BEIJING, March 29 /PRNewswire-Asia/ -- Sinovac Biotech Ltd. (Nasdaq: SVA), a leading China-based vaccine manufacturer, announced today it has entered into exclusive license, supply and distribution agreements with Parenteral Biotech Ltd., a subsidiary of Parenteral Drugs (India), Ltd., an India-based pharmaceutical company. Pursuant to the agreements, Parenteral is authorized to register, supply and distribute Sinovac's Anflu (seasonal influenza vaccine) and PANFLU.1 (H1N1 vaccine) to the government of India and private market in India. Currently, the registration process is ongoing in India.
Parenteral intends to apply to the Drug Controller General of India (DCGI) for the import approval for the vaccines. The volume, delivery schedule and other specific details about how Sinovac's vaccines may be marketed and supplied to the government of India and the private market in India have not been determined.

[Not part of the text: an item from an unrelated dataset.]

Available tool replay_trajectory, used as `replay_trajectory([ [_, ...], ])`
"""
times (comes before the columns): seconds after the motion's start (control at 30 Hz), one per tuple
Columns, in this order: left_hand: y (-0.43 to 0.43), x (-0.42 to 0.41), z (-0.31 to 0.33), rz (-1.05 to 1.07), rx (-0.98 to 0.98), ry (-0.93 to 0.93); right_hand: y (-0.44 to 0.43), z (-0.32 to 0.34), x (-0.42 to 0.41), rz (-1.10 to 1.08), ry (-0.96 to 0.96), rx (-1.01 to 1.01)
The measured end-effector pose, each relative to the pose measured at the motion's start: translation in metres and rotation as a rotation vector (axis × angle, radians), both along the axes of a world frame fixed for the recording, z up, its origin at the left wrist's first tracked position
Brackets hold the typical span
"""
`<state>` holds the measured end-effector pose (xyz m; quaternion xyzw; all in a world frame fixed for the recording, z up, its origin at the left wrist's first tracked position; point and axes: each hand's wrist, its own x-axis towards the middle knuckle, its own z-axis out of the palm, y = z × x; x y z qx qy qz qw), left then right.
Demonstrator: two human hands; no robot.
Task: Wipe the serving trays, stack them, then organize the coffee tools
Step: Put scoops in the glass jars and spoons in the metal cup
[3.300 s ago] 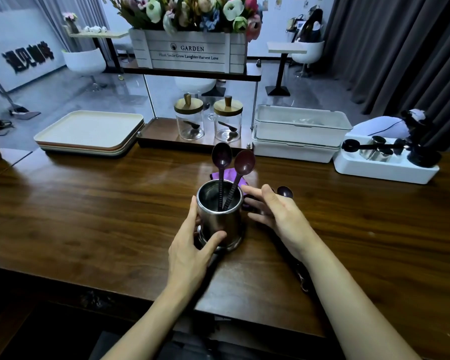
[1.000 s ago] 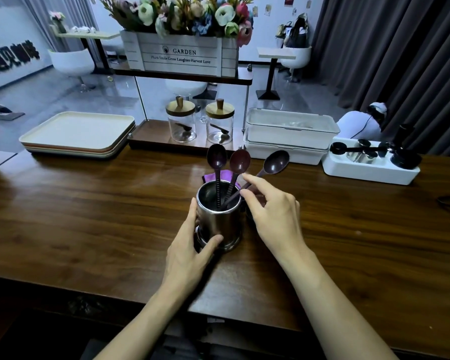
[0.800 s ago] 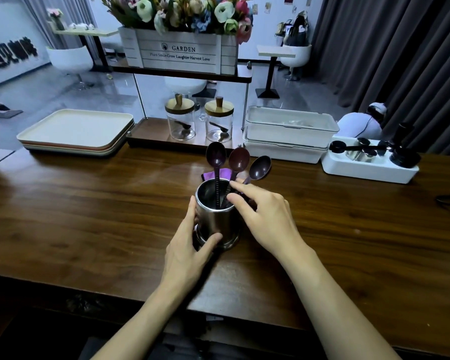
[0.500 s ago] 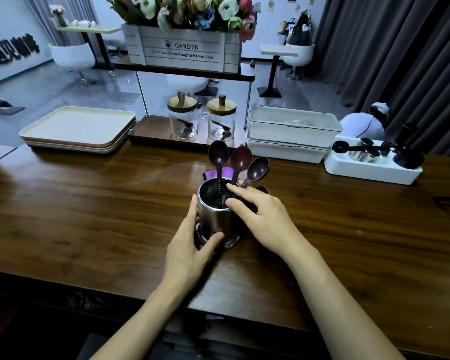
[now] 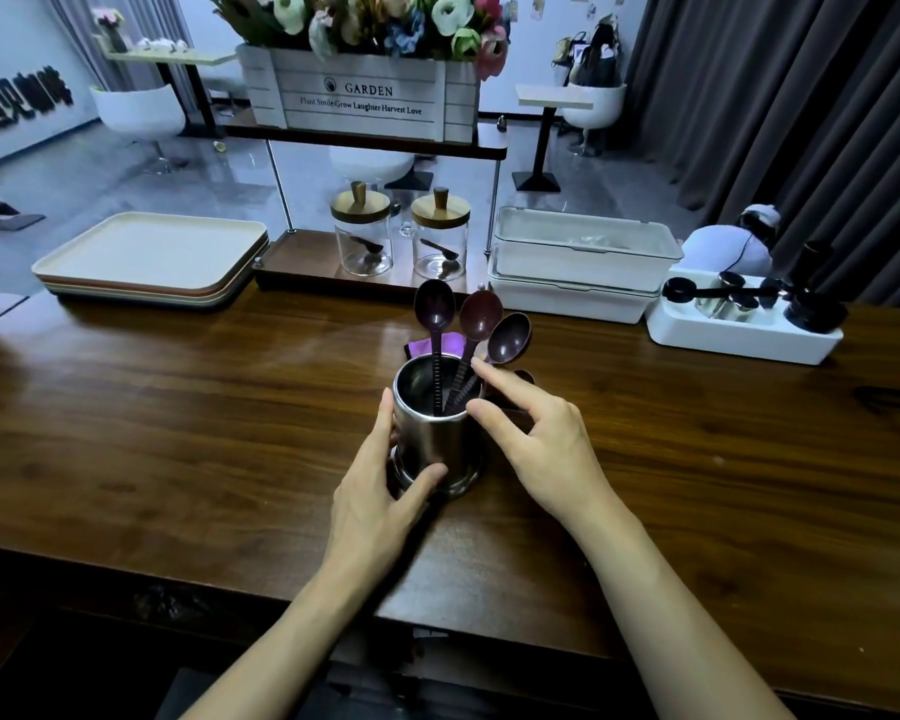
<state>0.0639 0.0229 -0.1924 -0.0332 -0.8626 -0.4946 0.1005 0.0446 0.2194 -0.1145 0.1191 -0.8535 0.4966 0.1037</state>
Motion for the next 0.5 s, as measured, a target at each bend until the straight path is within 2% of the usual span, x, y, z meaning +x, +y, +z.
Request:
replay_trajectory([
  [0.27,0.001,-0.001,-0.001,0.011,0.002,0.002,-0.004,-0.003,-0.004,0.054,-0.075,0.017],
  [0.5,0.0,0.0,-0.004,0.037,0.02,0.022,-0.004,-0.013,-0.01,0.142,-0.134,-0.218],
])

Mr. Weidong Yin, Chairman, President and CEO of Sinovac, stated, "The agreements correspond with Sinovac's international marketing strategy to partner with established local suppliers to secure regulatory approval and more efficiently facilitate distribution in numerous international markets. We look forward to partnering with Parenteral Biotech to bring our seasonal influenza vaccine and H1N1 vaccine to the people of India."
About Sinovac
Sinovac Biotech Ltd. is a China-based biopharmaceutical company that focuses on the research, development, manufacture and commercialization of vaccines that protect against human infectious diseases. Sinovac's commercialized vaccine products include Healive(R) (hepatitis A), Bilive(R) (combined hepatitis A and B), Anflu(R) (seasonal influenza), Panflu(TM) (pandemic influenza (H5N1)), and PANFLU.1(TM) (pandemic influenza A (H1N1)). Sinovac is developing vaccines for enterovirus 71, universal pandemic influenza, pneumococcal infection, Japanese encephalitis, and human rabies. Its wholly owned subsidiary, Tangshan Yian, is conducting field trials for independently developed inactivated animal rabies vaccines.
Safe Harbor Statement
This announcement contains forward-looking statements. These statements are made under the "safe harbor" provisions of the U.S. Private Securities Litigation Reform Act of 1995. These forward-looking statements can be identified by words or phrases such as "will," "expects," "anticipates," "future," "intends," "plans," "believes," "estimates" and similar statements. Among other things, the business outlook and quotations from management in this press release contain forward-looking statements. Statements that are not historical facts, including statements about Sinovac's beliefs and expectations, are forward-looking statements. Forward-looking statements involve inherent risks and uncertainties. A number of important factors could cause actual results to differ materially from those contained in any forward-looking statement. Sinovac does not undertake any obligation to update any forward-looking statement, except as required under applicable law.